Exercise instructions -> Only the lines from the start of the entries through the line with "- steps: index" are wanted; please output them exactly.

Data records ->
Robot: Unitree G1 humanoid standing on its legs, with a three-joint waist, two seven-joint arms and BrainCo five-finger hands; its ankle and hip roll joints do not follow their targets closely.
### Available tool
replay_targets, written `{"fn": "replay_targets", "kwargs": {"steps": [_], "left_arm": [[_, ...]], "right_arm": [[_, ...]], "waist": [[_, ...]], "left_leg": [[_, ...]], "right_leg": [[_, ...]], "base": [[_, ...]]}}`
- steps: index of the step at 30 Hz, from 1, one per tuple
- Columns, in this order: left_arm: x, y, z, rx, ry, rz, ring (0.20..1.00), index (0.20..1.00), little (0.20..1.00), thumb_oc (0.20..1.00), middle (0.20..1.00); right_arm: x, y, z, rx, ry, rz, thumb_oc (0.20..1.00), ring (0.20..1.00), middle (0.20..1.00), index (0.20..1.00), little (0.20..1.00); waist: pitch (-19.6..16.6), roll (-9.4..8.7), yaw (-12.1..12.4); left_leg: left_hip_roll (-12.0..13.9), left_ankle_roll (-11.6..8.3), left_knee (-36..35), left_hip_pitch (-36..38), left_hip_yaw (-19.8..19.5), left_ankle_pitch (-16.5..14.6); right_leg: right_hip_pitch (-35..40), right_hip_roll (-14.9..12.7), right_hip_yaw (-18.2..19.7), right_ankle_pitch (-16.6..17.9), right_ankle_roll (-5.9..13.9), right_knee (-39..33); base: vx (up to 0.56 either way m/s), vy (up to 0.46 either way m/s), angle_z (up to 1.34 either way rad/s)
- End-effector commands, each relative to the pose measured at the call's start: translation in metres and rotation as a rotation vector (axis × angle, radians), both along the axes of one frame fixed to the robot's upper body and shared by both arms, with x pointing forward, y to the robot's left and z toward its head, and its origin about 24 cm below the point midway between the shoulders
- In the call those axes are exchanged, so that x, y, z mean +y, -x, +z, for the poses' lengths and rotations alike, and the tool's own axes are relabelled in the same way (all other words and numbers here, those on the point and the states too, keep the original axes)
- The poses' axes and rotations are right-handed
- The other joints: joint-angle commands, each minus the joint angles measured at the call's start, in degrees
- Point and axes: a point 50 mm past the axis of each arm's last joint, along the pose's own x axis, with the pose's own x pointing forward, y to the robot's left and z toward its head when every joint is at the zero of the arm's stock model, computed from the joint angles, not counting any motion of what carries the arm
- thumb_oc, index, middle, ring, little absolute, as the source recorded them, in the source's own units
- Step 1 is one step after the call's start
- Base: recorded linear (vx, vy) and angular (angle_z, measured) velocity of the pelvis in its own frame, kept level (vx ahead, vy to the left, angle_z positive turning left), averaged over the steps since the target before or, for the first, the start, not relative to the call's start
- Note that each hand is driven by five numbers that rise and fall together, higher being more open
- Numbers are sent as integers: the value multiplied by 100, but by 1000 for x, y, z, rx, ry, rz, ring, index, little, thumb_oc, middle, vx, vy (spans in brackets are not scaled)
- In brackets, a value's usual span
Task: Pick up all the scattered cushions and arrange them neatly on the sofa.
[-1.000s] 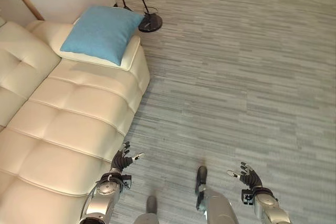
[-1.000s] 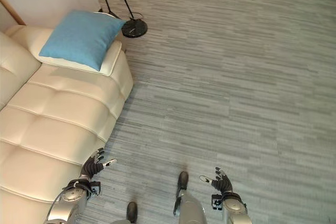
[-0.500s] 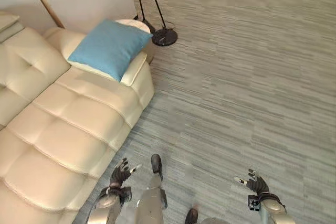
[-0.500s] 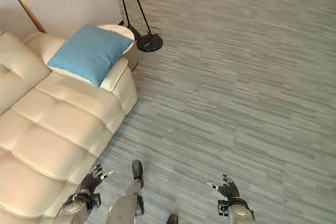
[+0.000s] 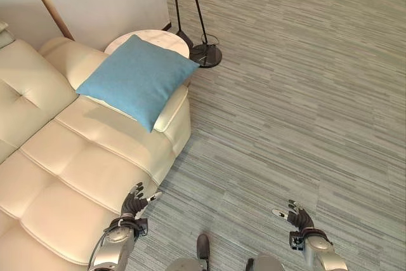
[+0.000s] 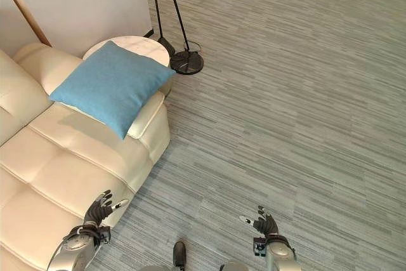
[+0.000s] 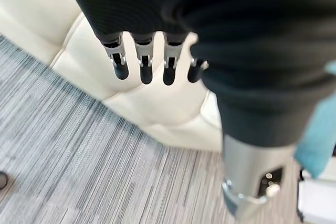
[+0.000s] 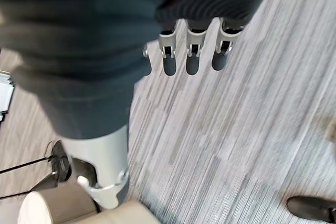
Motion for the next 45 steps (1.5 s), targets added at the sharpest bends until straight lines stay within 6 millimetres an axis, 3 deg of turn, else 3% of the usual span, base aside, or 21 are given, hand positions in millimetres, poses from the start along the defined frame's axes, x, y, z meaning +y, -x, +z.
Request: {"fn": "replay_targets", "kwargs": {"steps": [1, 3, 7, 11, 15, 17, 18, 19, 20, 22, 23, 24, 26, 28, 29, 32, 35, 36, 37, 42, 45], "left_arm": [[4, -5, 17, -86, -50, -36, 1000, 1000, 1000, 1000, 1000], [3, -9, 19, -100, -48, -40, 1000, 1000, 1000, 1000, 1000], [0, -17, 24, -133, -52, -51, 1000, 1000, 1000, 1000, 1000], [-3, -14, 19, -118, -38, -50, 1000, 1000, 1000, 1000, 1000], [-5, -3, 6, -69, 17, -7, 1000, 1000, 1000, 1000, 1000], [-7, 1, 2, -54, 43, 8, 1000, 1000, 1000, 1000, 1000], [-7, 0, 3, -54, 43, 8, 1000, 1000, 1000, 1000, 1000], [-10, 0, 1, -55, 75, 23, 1000, 1000, 1000, 1000, 1000], [-11, -2, 2, -60, 85, 27, 1000, 1000, 1000, 1000, 1000], [-10, -3, 3, -66, 85, 36, 1000, 1000, 1000, 1000, 1000], [-9, -2, 2, -60, 83, 34, 1000, 1000, 1000, 1000, 1000], [-11, -1, 0, -42, 75, 15, 1000, 1000, 1000, 1000, 1000], [-11, -3, 3, -40, 48, -10, 1000, 1000, 1000, 1000, 1000], [-7, -4, 5, -54, 36, 5, 1000, 1000, 1000, 1000, 1000], [-5, 4, 1, -27, 31, 12, 1000, 1000, 1000, 1000, 1000], [2, 12, -3, 1, 15, 27, 1000, 1000, 1000, 1000, 1000], [7, 12, -1, 2, -4, 29, 1000, 1000, 1000, 1000, 1000], [8, 11, 1, -2, -16, 27, 1000, 1000, 1000, 1000, 1000], [10, 9, 3, -11, -30, 27, 1000, 1000, 1000, 1000, 1000], [10, 4, 5, -27, -31, 24, 1000, 1000, 1000, 1000, 1000], [6, -3, 8, -49, -32, 5, 1000, 1000, 1000, 1000, 1000]], "right_arm": [[-12, -13, 13, -76, 27, -21, 1000, 1000, 1000, 1000, 1000], [-14, -13, 14, -79, 30, -30, 1000, 1000, 1000, 1000, 1000], [-14, -12, 13, -73, 30, -32, 1000, 1000, 1000, 1000, 1000], [-15, -8, 11, -61, 31, -29, 1000, 1000, 1000, 1000, 1000], [-17, -5, 11, -59, 26, -28, 1000, 1000, 1000, 1000, 1000], [-19, -5, 10, -60, 17, -37, 1000, 1000, 1000, 1000, 1000], [-19, -5, 10, -60, 17, -37, 1000, 1000, 1000, 1000, 1000], [-21, -6, 12, -65, 26, -34, 1000, 1000, 1000, 1000, 1000], [-22, -9, 14, -74, 31, -35, 1000, 1000, 1000, 1000, 1000], [-25, -10, 15, -76, 33, -50, 1000, 1000, 1000, 1000, 1000], [-26, -9, 15, -71, 32, -56, 1000, 1000, 1000, 1000, 1000], [-31, -4, 11, -46, 40, -68, 1000, 1000, 1000, 1000, 1000], [-34, 3, 7, -14, 66, -81, 1000, 1000, 1000, 1000, 1000], [-32, 3, 6, -9, 71, -68, 1000, 1000, 1000, 1000, 1000], [-27, 3, 4, 4, 80, -34, 1000, 1000, 1000, 1000, 1000], [-18, 2, 1, 11, 55, -17, 1000, 1000, 1000, 1000, 1000], [-11, 2, 0, 19, 46, 8, 1000, 1000, 1000, 1000, 1000], [-8, 0, 1, 9, 43, 14, 1000, 1000, 1000, 1000, 1000], [-4, 0, -1, 10, 27, 20, 1000, 1000, 1000, 1000, 1000], [-1, -2, 0, 2, 16, 18, 1000, 1000, 1000, 1000, 1000], [-3, -3, 0, 4, 14, 1, 1000, 1000, 1000, 1000, 1000]], "waist": [[264, -49, -110], [344, -94, -207], [441, -103, -381], [307, -152, -454], [135, -56, -521], [154, -39, -491], [153, -34, -501], [288, -79, -417], [354, -164, -360], [434, -215, -282], [446, -254, -244], [418, -289, -180], [374, -110, -181], [286, -71, -120], [64, -68, -120], [-56, -222, -43], [-27, -264, -18], [-13, -271, -34], [15, -254, -75], [20, -174, -126], [60, -184, -245]], "left_leg": [[378, -592, 109, 125, 72, -585], [306, -625, 131, 299, -61, -701], [278, -709, 166, 601, -349, -948], [246, -736, 160, 975, -577, -1259], [548, -922, 372, 1248, -683, -1503], [640, -1078, 1235, 1006, -682, -1268], [645, -1081, 1287, 975, -693, -1294], [619, -1138, 2459, 497, -658, -1057], [613, -1122, 3014, 108, -590, -799], [758, -1041, 3450, -359, -294, -724], [787, -998, 3359, -525, -150, -768], [780, -923, 2546, -720, 155, -1003], [1116, -1173, 863, -852, 886, 23], [1155, -1196, 292, -827, 1095, 255], [1040, -1133, 72, -605, 1054, 277], [859, -968, 78, -373, 1044, 48], [734, -799, 73, -181, 944, -169], [692, -755, 62, -145, 895, -217], [618, -680, 25, -32, 725, -311], [615, -688, -10, 37, 552, -357], [539, -711, -20, 150, 232, -422]], "right_leg": [[453, 279, 102, 1141, -14, -1308], [282, 373, 218, 1415, 62, -2083], [-112, 455, 361, 1863, 244, -2906], [-22, 432, 430, 2061, 192, -2931], [121, 536, 343, 1877, 12, -2624], [331, 605, 273, 1696, -135, -2550], [328, 607, 261, 1694, -138, -2548], [562, 611, 240, 1558, -265, -2544], [693, 570, 194, 1462, -353, -2585], [879, 559, 118, 1286, -462, -2595], [972, 534, 90, 1236, -476, -2609], [1223, 483, -1, 1144, -401, -2757], [1651, 580, -353, 978, -325, -3005], [1819, 627, -493, 910, -281, -3008], [1901, 566, -522, 824, -208, -2902], [1896, 370, -500, 767, -58, -2469], [1621, 157, -471, 831, 100, -1521], [1485, 117, -387, 953, 173, -1190], [1181, 145, -65, 1100, 184, -741], [975, 281, 239, 1015, 67, -1120], [762, 413, 843, 1214, 77, -2090]], "base": [[195, -38, 27], [278, -66, 15], [265, -62, 39], [385, -117, 52], [386, -175, 55], [252, -169, 29], [211, -171, 26], [168, -175, 21], [220, -219, 23], [158, -134, 22], [358, -57, 31], [462, 31, 50], [446, 136, 75], [428, 259, 90], [559, 409, 29], [303, 268, -11], [134, 179, 23], [174, 190, 88], [128, 136, 104], [103, 30, 61], [168, -69, 63]]}}
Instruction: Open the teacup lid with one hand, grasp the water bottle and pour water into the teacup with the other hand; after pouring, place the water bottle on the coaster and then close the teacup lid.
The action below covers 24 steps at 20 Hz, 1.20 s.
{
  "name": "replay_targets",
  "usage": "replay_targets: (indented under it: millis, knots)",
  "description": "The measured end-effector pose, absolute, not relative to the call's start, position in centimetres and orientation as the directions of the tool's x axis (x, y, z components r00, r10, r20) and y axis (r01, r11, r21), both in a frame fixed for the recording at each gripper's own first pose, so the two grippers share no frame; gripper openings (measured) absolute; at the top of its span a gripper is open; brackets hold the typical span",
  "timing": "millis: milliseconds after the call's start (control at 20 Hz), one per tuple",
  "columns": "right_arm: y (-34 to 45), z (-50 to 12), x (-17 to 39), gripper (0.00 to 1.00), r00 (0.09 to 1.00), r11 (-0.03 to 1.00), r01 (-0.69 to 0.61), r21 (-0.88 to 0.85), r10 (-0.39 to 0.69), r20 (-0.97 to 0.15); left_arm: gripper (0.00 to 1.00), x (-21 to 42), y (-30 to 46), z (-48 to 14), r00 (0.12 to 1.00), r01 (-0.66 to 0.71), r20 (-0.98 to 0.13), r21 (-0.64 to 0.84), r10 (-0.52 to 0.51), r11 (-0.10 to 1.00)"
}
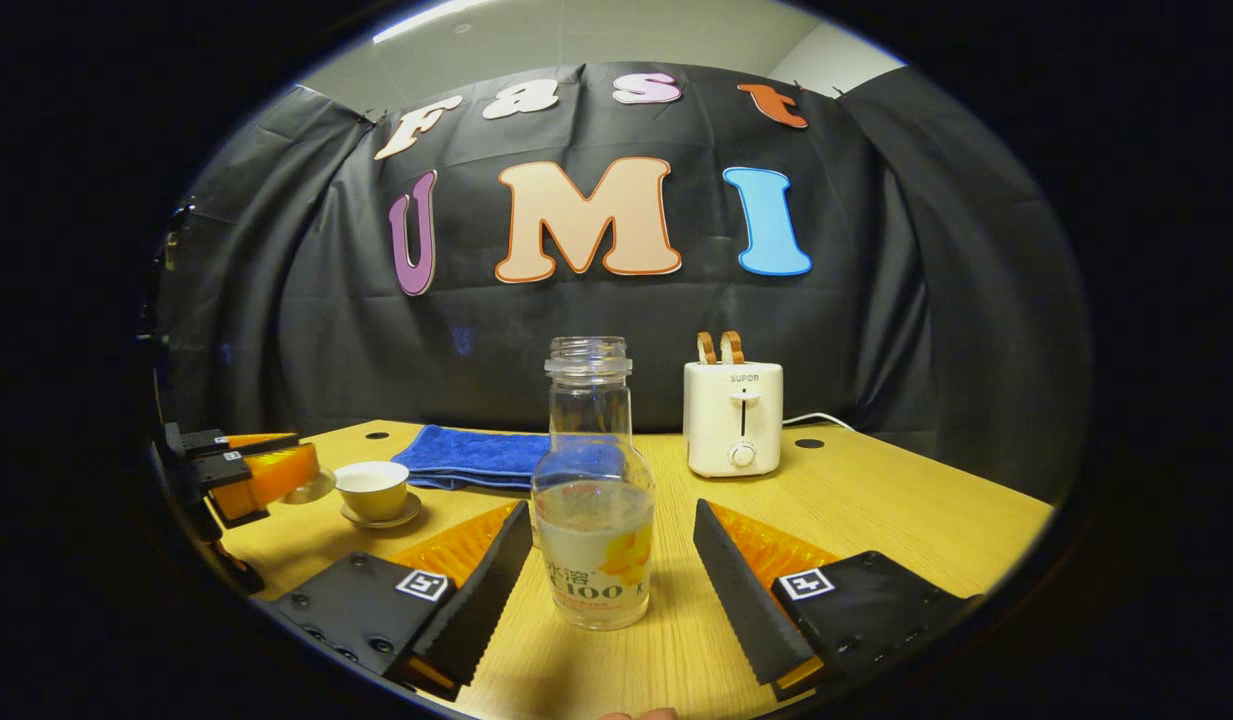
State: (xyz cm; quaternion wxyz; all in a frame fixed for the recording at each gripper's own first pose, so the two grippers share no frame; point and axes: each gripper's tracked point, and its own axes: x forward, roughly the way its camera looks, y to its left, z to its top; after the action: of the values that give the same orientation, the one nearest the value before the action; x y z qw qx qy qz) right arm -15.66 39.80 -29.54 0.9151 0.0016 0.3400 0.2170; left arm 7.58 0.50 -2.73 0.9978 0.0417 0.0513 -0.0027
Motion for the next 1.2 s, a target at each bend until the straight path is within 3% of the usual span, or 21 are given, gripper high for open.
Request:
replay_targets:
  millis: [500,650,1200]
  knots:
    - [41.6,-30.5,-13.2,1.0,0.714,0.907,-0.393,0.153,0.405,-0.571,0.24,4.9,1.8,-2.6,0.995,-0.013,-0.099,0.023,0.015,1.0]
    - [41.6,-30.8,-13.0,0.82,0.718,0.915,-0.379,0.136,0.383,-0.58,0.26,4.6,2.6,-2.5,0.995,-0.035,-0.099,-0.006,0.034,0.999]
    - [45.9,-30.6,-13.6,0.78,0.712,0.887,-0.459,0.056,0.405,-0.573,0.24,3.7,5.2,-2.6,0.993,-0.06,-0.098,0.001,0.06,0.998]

Output of the task ->
Robot: Unitree G1 humanoid standing on its legs, with a three-joint waist, two seven-joint arms and BrainCo five-finger hands; its ankle and hip roll joints do not follow their targets closely.
### Available tool
replay_targets, written `{"fn": "replay_targets", "kwargs": {"steps": [_], "left_arm": [[_, ...]], "right_arm": [[_, ...]], "waist": [[_, ...]], "left_leg": [[_, ...]], "right_leg": [[_, ...]], "base": [[_, ...]]}}`
- steps: index of the step at 30 Hz, from 1, one per tuple

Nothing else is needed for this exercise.